[Records from a collection]
■ ■ ■ ■ ■
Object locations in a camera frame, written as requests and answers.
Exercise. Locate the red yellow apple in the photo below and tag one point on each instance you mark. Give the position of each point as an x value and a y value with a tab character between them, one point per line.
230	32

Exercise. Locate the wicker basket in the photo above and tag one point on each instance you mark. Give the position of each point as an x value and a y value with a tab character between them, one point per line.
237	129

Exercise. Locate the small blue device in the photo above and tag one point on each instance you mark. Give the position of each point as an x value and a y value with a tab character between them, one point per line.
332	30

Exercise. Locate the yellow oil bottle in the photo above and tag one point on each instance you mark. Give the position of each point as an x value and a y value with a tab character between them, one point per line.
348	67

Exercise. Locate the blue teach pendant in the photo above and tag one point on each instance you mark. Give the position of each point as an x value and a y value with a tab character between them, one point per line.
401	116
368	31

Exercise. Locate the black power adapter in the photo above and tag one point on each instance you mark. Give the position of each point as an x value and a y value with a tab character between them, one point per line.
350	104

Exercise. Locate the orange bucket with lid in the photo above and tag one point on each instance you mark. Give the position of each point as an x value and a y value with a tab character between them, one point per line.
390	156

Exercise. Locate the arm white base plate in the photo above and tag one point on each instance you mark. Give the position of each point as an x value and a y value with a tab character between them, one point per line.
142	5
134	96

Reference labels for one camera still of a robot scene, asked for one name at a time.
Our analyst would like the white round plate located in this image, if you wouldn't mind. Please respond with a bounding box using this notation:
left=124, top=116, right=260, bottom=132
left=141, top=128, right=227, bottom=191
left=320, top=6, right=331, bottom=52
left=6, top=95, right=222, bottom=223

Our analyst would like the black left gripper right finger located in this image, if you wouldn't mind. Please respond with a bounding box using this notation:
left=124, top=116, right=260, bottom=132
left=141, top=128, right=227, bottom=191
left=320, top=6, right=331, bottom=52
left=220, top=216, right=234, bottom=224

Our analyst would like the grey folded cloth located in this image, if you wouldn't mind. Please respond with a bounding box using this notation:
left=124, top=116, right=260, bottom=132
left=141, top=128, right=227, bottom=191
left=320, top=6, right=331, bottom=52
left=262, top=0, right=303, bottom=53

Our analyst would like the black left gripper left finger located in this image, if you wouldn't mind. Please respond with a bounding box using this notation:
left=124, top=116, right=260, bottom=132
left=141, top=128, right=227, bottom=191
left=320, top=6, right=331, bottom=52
■ ■ ■ ■ ■
Task description:
All lines of the entries above where "camera" turns up should be reported.

Exercise output:
Object locations in a camera frame, written as requests and answers.
Reference labels for one camera still of a robot scene, asked for one name at a time.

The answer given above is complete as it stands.